Exercise aim:
One number is the whole answer: the tally of lines in the records that include the word "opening".

Source records:

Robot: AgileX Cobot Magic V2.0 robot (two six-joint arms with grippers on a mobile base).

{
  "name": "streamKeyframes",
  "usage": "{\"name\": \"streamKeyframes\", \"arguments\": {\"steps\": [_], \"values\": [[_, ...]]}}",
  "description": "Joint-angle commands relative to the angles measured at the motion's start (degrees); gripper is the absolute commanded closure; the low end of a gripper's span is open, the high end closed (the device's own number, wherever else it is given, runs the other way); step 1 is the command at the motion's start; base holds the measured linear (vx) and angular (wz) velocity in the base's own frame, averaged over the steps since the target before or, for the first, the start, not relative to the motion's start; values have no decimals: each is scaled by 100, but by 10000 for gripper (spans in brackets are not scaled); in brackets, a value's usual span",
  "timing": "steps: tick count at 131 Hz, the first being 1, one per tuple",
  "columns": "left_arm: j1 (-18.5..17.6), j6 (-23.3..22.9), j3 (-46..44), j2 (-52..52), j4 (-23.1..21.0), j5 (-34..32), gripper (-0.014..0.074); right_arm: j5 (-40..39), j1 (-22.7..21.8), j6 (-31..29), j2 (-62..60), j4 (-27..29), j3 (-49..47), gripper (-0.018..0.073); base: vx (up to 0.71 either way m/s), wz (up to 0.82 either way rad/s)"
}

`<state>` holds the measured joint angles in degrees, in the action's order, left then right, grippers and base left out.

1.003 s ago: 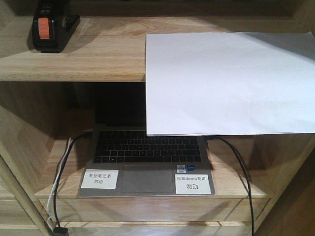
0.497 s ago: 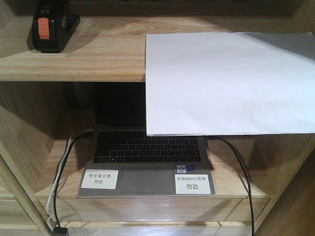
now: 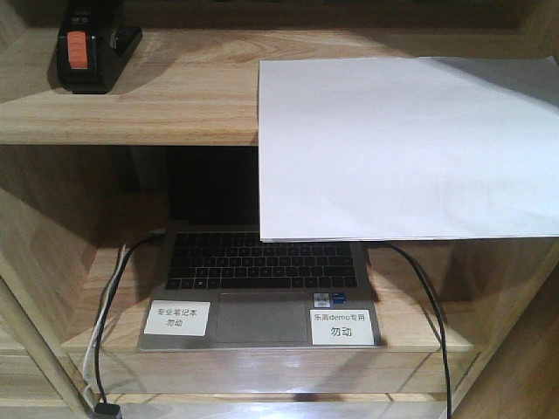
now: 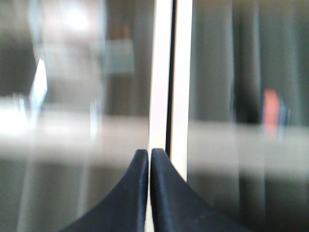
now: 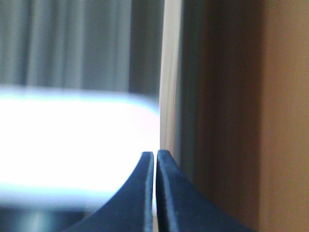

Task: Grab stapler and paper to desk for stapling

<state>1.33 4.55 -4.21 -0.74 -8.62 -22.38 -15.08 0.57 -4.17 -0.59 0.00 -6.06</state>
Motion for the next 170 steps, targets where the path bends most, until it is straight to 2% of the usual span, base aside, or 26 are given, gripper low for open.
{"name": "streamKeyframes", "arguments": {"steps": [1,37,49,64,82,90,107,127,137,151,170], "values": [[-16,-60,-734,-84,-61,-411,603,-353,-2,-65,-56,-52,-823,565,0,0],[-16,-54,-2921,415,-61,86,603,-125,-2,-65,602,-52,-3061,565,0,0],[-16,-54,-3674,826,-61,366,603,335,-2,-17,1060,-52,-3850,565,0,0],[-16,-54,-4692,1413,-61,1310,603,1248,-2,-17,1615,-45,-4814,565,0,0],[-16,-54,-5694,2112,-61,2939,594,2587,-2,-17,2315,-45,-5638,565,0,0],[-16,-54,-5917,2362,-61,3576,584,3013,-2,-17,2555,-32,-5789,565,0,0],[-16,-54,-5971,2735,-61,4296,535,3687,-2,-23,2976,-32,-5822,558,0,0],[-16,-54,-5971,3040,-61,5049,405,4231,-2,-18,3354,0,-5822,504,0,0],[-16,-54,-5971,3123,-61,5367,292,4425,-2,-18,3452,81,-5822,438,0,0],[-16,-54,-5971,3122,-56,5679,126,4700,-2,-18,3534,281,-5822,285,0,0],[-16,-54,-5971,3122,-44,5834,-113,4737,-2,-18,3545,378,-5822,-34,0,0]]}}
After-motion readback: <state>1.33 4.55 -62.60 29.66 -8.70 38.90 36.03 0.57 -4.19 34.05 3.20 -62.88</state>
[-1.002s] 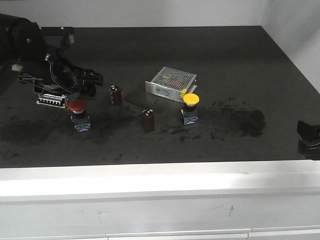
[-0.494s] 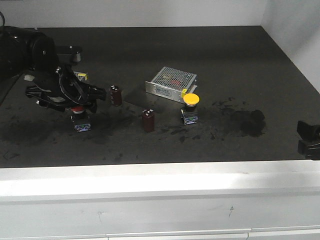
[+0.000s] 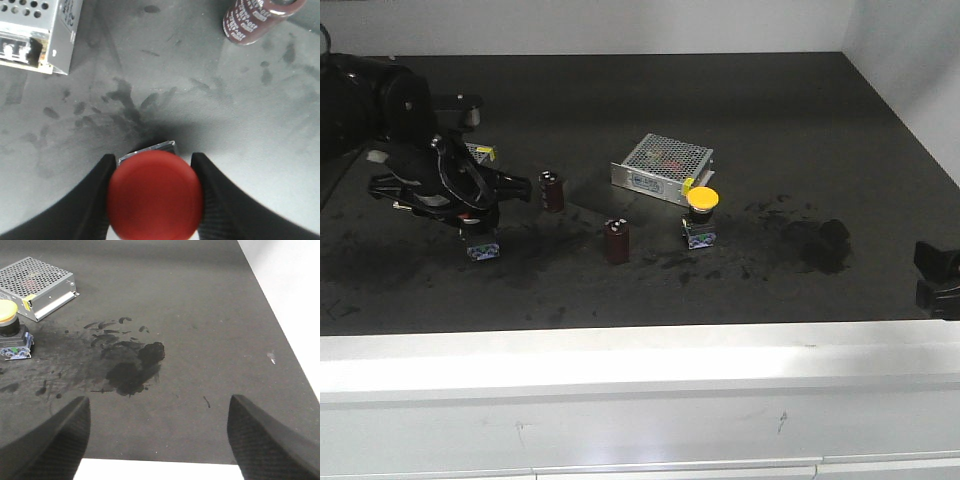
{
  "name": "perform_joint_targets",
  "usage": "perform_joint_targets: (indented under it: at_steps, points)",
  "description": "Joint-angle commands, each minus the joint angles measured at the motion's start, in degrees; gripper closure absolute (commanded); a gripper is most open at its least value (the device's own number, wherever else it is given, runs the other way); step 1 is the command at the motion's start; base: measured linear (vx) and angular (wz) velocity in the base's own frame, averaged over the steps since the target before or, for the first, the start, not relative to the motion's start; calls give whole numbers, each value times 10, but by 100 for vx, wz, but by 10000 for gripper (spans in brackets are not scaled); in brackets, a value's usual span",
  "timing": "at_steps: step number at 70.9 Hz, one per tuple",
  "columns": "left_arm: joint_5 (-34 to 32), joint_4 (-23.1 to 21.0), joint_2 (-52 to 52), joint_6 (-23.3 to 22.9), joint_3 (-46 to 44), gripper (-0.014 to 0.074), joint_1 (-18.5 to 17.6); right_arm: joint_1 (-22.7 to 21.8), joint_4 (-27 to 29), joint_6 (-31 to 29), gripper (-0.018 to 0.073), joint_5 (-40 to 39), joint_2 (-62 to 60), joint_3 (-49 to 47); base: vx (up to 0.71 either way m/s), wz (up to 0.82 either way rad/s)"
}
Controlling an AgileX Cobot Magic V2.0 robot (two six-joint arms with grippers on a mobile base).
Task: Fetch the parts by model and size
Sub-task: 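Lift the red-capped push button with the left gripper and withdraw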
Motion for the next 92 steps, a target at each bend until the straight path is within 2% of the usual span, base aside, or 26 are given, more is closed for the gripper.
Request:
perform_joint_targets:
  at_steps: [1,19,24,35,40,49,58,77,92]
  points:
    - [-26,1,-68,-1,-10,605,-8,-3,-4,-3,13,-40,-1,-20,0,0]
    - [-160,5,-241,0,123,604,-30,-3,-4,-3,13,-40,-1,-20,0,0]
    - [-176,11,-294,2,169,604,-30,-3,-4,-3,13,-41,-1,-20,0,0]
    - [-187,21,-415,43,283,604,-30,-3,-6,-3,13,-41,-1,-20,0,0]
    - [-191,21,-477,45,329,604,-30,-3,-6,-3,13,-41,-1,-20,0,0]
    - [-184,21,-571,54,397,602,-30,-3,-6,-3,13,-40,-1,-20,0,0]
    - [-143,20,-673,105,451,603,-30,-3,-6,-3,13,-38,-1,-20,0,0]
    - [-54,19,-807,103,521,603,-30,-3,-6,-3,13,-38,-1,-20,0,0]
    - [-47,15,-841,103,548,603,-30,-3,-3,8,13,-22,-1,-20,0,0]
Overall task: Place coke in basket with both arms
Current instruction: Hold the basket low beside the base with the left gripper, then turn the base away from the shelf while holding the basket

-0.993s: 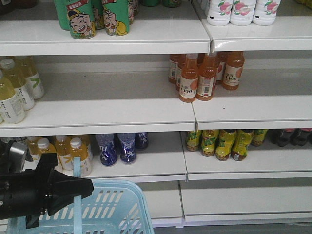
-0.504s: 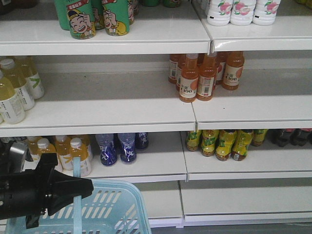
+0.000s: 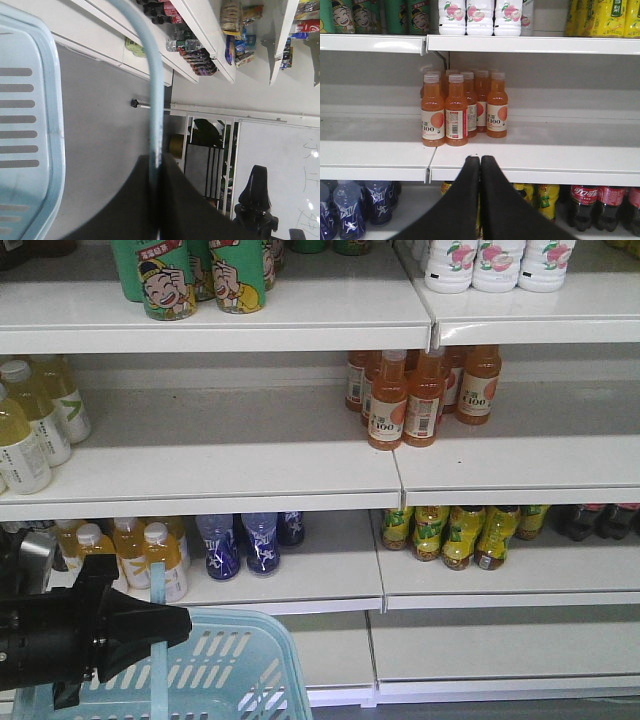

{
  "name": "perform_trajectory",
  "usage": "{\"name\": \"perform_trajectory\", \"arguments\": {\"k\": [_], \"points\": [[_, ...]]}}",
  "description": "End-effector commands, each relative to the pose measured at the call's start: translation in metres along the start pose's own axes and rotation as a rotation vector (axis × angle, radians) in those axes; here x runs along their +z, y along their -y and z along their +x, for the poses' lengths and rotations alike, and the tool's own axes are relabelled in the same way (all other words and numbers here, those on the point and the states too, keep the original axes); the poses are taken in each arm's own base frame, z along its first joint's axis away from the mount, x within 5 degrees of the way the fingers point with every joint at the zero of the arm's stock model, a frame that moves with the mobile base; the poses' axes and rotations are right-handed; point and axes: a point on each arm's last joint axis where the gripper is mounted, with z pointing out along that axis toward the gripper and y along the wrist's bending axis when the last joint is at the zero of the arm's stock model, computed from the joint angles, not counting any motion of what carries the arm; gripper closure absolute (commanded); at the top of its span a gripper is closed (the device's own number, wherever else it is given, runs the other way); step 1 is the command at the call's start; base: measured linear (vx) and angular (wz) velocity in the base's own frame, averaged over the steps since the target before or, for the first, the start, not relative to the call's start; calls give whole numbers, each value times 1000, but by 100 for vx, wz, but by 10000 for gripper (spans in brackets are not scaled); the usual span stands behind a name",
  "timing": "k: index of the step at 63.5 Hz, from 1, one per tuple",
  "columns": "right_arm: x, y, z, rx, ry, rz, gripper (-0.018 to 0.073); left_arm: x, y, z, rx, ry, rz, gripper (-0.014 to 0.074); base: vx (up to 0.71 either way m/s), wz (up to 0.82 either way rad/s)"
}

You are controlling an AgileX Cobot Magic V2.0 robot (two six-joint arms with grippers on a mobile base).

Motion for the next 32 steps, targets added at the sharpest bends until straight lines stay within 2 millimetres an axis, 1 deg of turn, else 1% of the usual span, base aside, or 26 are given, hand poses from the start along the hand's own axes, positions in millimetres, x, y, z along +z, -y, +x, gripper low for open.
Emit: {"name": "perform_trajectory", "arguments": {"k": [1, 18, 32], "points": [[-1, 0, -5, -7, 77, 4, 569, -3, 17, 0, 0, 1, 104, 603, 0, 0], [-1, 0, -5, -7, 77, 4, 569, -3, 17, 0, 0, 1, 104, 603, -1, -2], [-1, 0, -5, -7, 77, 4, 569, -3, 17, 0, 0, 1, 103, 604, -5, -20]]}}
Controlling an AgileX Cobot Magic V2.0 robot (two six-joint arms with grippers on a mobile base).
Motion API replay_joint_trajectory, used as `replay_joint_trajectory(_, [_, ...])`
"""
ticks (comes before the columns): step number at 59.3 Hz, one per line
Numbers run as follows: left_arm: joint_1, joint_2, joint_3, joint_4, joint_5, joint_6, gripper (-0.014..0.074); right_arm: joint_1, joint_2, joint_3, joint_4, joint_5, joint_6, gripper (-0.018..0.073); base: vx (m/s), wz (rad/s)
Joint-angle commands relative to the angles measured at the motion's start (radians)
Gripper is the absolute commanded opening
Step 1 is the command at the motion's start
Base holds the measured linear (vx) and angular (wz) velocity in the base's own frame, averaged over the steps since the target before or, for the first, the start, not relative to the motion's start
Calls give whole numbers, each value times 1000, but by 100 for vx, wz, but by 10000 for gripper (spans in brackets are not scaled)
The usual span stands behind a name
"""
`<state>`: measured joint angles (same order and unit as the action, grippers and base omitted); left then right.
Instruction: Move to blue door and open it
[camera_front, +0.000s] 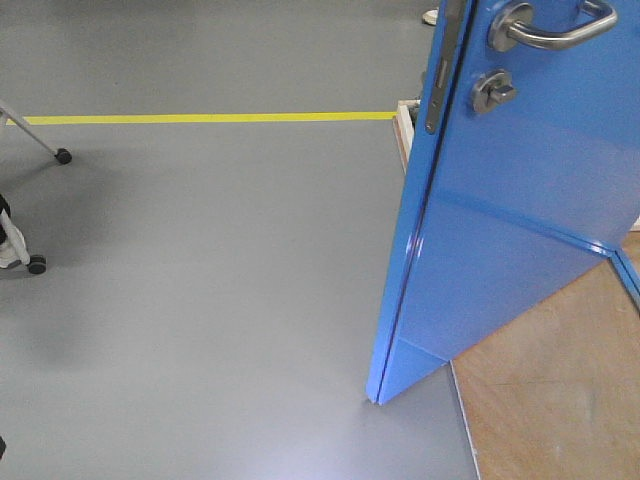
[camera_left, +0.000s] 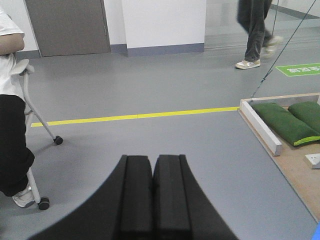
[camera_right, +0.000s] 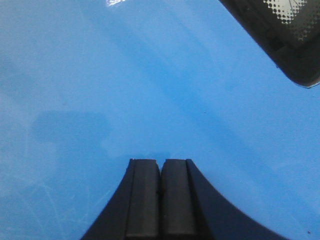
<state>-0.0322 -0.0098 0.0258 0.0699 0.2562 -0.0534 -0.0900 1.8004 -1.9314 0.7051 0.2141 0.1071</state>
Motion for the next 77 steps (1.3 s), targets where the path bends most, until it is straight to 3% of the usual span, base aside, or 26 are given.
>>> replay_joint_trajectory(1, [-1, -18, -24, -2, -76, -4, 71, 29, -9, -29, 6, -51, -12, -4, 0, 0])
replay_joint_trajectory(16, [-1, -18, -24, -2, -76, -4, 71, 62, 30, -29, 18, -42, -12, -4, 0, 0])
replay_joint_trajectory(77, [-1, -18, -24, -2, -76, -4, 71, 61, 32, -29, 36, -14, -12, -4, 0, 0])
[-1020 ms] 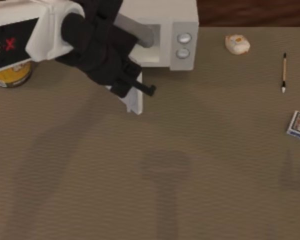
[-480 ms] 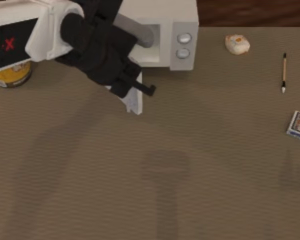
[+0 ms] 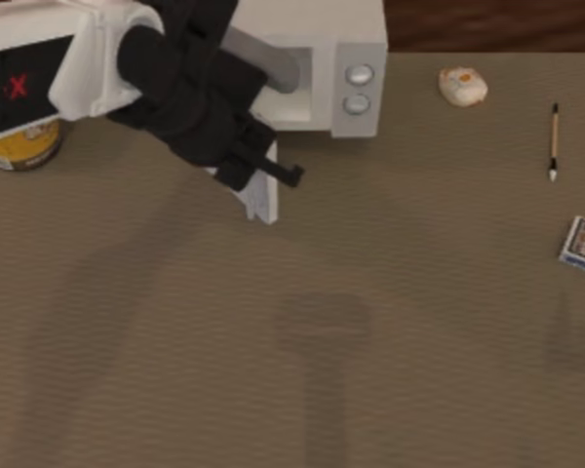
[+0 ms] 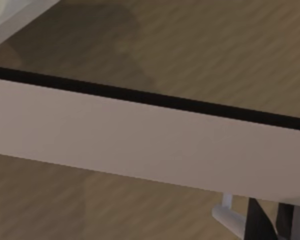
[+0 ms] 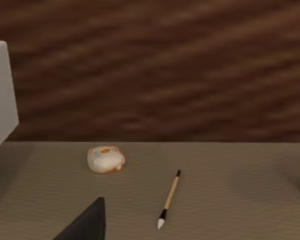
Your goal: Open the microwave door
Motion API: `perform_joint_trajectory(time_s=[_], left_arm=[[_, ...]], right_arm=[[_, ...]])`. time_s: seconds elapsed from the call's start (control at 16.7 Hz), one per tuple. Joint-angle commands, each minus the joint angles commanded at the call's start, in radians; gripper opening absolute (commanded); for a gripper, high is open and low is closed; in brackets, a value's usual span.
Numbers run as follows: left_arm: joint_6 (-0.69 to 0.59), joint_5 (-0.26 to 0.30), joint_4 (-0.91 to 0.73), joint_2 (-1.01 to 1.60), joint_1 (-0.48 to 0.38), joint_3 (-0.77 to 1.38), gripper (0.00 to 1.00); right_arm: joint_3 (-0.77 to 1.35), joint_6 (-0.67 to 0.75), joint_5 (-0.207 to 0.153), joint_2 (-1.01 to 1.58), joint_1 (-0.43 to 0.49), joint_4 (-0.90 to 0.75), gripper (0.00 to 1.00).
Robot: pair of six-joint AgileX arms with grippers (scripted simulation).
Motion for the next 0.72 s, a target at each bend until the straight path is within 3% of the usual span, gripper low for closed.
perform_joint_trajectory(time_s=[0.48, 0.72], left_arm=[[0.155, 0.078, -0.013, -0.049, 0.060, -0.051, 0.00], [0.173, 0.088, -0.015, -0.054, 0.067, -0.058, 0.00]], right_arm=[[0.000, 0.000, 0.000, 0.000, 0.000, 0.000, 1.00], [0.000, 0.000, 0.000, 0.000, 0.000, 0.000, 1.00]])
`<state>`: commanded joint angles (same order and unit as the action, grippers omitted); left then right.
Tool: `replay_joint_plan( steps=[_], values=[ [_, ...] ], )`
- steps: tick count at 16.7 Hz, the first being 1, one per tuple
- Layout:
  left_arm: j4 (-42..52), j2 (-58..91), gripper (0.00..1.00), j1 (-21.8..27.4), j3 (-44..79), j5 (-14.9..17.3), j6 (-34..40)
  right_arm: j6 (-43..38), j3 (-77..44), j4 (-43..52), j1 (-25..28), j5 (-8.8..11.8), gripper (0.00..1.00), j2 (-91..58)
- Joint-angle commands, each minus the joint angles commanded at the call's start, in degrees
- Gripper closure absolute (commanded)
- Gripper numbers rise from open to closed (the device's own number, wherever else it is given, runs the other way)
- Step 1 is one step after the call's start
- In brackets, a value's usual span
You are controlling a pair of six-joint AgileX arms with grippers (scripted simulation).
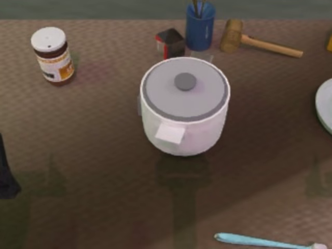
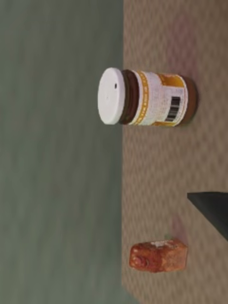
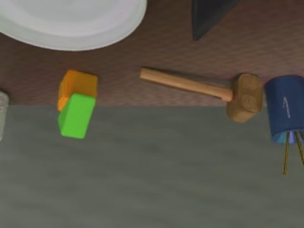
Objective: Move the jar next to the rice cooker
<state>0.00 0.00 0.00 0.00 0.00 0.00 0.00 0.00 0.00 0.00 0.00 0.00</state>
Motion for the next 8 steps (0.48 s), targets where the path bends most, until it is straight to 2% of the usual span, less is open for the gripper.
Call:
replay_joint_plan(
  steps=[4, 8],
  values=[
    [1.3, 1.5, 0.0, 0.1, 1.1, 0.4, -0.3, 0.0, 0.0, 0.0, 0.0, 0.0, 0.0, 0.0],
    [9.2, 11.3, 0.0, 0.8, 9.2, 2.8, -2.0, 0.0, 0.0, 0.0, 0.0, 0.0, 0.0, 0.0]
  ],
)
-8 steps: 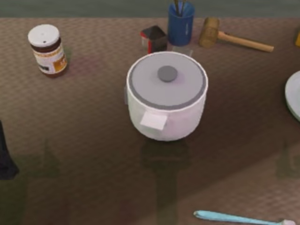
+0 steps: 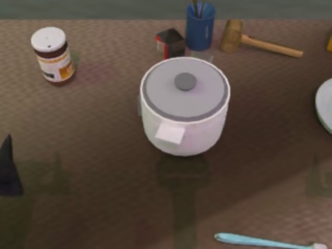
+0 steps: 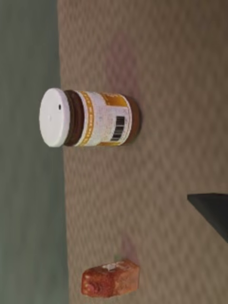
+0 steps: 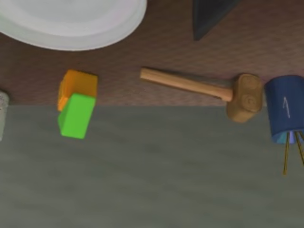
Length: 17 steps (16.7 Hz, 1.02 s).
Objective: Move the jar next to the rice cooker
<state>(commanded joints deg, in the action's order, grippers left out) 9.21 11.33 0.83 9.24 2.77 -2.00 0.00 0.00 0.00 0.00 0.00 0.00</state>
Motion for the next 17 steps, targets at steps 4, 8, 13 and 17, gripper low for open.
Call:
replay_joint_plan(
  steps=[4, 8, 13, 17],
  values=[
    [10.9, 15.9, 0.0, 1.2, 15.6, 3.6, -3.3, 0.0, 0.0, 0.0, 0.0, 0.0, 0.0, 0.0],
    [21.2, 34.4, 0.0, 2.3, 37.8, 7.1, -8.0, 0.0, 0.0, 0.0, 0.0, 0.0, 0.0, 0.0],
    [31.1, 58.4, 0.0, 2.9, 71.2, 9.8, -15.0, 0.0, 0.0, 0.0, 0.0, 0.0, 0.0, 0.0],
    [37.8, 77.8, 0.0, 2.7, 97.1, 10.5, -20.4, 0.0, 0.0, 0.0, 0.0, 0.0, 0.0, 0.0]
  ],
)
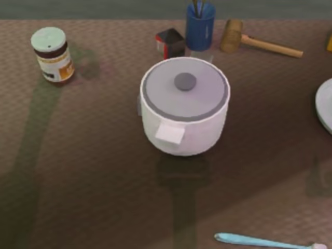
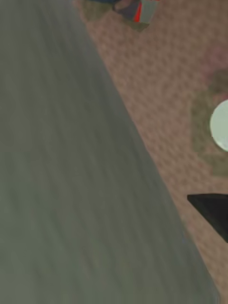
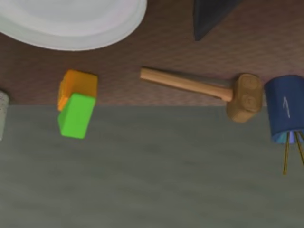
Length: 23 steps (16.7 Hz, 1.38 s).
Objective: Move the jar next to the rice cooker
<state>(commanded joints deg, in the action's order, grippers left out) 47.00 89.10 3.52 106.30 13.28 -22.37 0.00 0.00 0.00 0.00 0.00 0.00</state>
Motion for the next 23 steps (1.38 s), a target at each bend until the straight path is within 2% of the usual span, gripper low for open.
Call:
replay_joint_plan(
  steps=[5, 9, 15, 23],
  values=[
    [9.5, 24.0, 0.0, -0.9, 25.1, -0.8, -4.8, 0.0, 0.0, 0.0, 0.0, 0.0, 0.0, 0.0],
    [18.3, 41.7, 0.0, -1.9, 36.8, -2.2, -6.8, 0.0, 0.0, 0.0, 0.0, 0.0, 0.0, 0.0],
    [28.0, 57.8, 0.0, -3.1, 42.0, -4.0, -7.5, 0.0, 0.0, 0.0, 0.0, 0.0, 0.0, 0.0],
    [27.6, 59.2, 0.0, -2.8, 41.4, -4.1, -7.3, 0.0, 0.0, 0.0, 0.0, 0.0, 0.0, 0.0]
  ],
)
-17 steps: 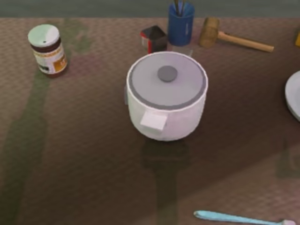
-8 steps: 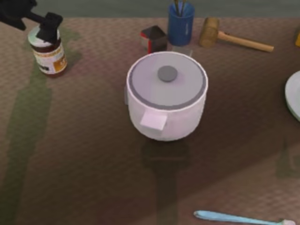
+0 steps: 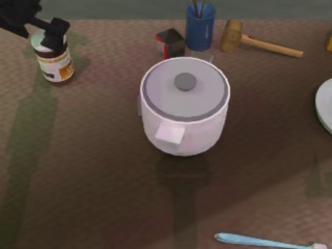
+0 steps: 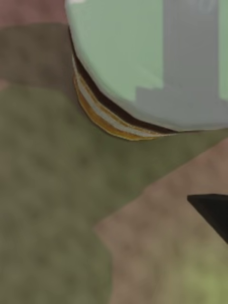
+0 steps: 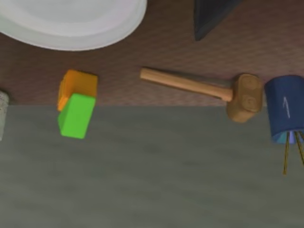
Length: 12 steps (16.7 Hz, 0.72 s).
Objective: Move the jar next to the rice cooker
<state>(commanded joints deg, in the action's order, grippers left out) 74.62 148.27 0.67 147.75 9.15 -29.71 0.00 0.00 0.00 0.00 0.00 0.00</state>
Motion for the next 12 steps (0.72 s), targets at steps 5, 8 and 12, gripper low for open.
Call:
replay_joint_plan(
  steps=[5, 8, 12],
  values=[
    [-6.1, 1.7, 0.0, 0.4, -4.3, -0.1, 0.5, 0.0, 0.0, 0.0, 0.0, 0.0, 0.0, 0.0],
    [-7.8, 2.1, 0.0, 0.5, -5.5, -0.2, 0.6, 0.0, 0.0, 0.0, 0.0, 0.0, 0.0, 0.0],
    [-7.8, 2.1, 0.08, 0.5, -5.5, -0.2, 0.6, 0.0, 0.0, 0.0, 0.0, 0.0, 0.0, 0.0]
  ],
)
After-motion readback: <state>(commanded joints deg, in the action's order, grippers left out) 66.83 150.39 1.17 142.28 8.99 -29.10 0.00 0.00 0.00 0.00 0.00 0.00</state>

Expected answer:
2